Invisalign kommt nach Deutschland – Teil 1

Viel falsch gemacht – Hat trotzdem funktioniert

Heute sind sie in zehntausenden von Mündern: Die Clear-Aligner, K-Liner, Harmonieschienen oder eben Invisalign, das Original. Und das kommt aus Santa Barbara, Silicon Valley im sonnigen Kalifornien. Schlaue Jungs hatten eine erste Anwendung der Stereolithographie (heute vulgo: 3-D-Drucken) gefunden. Das war damals, also im Jahr 2001, eine außerordentlich aufwändige Technik, brandneu und völlig unbekannt. Die Aufgabe war klar definiert: Deutschland erobern in 9 Monaten. So ein bisschen Blitzkrieg à la California also.

Bewaffnet mit einem humorvollen kalifornischen Professor der Kieferorthopädie, einer kalifornischen Kieferorthopädin, die auch die Titelseite der Vogue hätte schmücken können, einer deutschen Kieferorthopädin mit Charme und der rudimentären Osseotite™-Truppe ging es in die Schlacht. Allein die finanzielle Ausstattung ließ keinen Zweifel am Erfolg zu.
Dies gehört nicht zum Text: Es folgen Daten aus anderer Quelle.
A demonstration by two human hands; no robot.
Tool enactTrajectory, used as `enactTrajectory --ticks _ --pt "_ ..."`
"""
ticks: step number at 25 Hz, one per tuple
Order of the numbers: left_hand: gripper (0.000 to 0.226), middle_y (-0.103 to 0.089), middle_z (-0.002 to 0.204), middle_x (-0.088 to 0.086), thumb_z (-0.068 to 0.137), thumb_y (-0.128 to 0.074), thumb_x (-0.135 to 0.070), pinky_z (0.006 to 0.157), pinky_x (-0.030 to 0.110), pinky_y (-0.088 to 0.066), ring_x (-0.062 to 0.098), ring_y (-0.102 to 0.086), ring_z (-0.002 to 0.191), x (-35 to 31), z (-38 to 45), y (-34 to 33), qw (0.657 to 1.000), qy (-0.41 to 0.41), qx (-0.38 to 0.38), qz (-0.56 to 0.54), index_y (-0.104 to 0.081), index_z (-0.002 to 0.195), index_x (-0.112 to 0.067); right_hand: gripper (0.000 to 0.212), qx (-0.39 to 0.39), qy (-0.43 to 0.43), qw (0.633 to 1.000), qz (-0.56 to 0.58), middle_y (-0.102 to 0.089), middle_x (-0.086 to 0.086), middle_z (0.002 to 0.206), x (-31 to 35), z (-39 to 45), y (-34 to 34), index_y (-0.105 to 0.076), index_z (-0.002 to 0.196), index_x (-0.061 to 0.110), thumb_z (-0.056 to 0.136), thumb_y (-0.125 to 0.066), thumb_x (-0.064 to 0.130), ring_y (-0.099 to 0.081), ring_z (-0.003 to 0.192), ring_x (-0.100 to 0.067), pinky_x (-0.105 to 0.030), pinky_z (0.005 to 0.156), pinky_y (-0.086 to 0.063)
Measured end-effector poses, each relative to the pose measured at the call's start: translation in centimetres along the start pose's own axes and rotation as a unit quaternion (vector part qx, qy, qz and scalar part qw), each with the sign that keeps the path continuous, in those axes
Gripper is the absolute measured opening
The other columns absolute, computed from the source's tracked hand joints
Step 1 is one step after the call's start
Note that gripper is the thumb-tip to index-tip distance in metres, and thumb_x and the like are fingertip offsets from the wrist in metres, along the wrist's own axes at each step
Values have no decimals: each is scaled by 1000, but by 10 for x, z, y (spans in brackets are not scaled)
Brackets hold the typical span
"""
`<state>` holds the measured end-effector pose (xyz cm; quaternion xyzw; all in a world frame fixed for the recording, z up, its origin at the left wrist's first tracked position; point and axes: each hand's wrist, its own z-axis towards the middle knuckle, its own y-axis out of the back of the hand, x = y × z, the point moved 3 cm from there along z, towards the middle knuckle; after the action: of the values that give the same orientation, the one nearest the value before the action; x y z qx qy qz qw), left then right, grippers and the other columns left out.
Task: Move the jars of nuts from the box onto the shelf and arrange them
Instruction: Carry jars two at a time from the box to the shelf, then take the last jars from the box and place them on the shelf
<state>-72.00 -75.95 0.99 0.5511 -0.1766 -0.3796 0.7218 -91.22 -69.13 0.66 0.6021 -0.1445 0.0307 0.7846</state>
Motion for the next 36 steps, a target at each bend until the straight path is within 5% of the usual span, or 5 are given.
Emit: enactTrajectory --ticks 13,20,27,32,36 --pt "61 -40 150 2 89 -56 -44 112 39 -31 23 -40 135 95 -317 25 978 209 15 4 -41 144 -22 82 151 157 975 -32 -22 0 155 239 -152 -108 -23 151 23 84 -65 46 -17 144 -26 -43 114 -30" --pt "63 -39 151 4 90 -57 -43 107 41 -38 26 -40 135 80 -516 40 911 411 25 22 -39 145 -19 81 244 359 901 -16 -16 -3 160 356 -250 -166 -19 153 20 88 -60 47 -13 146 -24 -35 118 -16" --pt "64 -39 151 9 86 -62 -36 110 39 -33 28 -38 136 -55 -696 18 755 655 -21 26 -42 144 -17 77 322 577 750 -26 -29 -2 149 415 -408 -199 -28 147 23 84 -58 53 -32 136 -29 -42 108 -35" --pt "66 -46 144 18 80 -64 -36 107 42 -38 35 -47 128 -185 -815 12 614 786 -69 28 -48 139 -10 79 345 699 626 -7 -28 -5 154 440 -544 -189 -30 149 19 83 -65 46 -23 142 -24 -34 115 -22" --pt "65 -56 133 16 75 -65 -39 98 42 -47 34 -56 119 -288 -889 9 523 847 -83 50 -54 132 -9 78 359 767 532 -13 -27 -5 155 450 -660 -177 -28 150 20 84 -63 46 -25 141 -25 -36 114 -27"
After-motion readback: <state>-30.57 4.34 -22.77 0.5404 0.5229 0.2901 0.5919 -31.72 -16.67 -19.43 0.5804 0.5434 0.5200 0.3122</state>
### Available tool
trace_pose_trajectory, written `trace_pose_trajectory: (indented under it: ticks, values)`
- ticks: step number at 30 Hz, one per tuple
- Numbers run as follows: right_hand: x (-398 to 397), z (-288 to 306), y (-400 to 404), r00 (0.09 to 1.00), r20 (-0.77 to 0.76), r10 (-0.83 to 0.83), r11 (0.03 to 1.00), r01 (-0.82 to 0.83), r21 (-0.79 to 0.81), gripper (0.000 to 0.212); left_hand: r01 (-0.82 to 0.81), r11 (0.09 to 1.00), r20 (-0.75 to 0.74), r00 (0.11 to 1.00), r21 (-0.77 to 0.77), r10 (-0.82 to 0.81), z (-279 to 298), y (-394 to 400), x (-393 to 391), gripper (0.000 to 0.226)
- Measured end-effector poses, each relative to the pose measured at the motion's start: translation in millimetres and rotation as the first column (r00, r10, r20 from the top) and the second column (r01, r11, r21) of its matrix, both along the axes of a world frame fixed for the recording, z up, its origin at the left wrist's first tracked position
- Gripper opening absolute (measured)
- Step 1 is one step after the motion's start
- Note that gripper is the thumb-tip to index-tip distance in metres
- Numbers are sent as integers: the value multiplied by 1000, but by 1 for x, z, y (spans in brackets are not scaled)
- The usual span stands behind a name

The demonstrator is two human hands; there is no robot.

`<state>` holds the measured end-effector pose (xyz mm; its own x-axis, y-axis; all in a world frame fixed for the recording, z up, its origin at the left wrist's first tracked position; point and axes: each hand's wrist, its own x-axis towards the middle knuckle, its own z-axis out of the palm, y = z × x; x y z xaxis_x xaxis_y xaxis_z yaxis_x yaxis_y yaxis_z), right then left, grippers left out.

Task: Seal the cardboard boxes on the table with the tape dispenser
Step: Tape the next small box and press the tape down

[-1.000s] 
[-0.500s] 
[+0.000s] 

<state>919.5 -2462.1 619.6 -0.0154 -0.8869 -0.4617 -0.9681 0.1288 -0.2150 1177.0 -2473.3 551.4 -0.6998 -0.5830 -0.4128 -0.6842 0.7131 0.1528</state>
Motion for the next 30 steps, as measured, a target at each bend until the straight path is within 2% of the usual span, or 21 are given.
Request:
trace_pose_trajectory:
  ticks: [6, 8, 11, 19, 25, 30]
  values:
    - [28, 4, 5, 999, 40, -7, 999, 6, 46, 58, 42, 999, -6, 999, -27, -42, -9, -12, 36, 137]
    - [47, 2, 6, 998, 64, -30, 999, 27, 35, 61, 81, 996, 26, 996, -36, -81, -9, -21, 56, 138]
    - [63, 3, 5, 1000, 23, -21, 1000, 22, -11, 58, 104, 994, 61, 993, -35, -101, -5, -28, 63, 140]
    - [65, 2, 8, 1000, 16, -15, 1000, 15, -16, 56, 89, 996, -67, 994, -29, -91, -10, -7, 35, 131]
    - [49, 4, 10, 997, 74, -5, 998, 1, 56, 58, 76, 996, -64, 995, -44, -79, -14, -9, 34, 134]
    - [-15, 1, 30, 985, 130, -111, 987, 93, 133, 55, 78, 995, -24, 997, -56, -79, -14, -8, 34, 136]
Wenn wir gewusst hätten, welche Steine wo überall im Weg lagen, was für ein immenser persönlicher Einsatz plötzlich gefragt war, wir hätten durchaus berechtigte Zweifel gehabt.

Die Truppe der Ahnungslosen stolpert aufs Schlachtfeld

Mit Ausnahme der o.g. Kieferorthopäden hatte genau keiner der Truppe Erfahrungen im Bereich der Kieferorthopädie, speziell nicht mit niedergelassenen Kieferorthopädinnen und Kieferorthopäden. Auch unsere deutsche Kieferorthopädin nicht, hatte sie doch gerade eben erst ihre Facharztausbildung abgeschlossen. Unsere Strategie war einfach: Wir machen es wie immer. Vorne Push-Marketing in die Ärzteschaft hinein, von unten Pull-Marketing durch die nachfragenden Patienten, angewandtes Praxismarketing also. Kein Problem, alles easy.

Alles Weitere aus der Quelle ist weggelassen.